**What you will do**
Repeat exactly, please, the opening lines of the data below, through and including the line where "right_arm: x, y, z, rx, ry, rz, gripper" sits.

**Source material**
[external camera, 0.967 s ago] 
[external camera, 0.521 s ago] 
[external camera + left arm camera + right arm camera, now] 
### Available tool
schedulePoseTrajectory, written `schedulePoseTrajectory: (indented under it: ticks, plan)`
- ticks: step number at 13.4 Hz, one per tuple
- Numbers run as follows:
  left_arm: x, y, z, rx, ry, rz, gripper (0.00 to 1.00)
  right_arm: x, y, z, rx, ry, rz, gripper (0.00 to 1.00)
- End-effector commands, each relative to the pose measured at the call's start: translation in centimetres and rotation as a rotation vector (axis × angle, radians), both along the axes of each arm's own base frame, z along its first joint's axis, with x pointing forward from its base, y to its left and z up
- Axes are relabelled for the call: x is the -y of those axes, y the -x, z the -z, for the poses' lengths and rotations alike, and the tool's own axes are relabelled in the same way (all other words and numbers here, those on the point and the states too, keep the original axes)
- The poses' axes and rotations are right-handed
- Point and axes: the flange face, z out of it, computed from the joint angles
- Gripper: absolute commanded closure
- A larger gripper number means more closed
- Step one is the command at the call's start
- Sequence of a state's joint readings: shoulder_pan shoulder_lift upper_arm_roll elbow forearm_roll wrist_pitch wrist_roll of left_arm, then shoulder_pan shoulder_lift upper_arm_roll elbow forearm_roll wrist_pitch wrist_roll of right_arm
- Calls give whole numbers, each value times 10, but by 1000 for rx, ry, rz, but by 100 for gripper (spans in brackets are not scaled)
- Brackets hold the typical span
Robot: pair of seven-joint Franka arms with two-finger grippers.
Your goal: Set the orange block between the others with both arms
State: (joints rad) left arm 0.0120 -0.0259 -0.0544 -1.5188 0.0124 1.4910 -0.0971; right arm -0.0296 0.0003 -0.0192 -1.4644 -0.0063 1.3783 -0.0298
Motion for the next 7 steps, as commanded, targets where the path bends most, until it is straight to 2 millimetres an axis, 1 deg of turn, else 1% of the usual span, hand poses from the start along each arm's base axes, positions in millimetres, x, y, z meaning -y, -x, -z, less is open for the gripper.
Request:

**Your solution**
[external camera, 0.967 s ago] 
[external camera, 0.521 s ago] 
[external camera + left arm camera + right arm camera, now] 
### Available tool
schedulePoseTrajectory, written `schedulePoseTrajectory: (indented under it: ticks, plan)`
- ticks: step number at 13.4 Hz, one per tuple
- Numbers run as follows:
  left_arm: x, y, z, rx, ry, rz, gripper (0.00 to 1.00)
  right_arm: x, y, z, rx, ry, rz, gripper (0.00 to 1.00)

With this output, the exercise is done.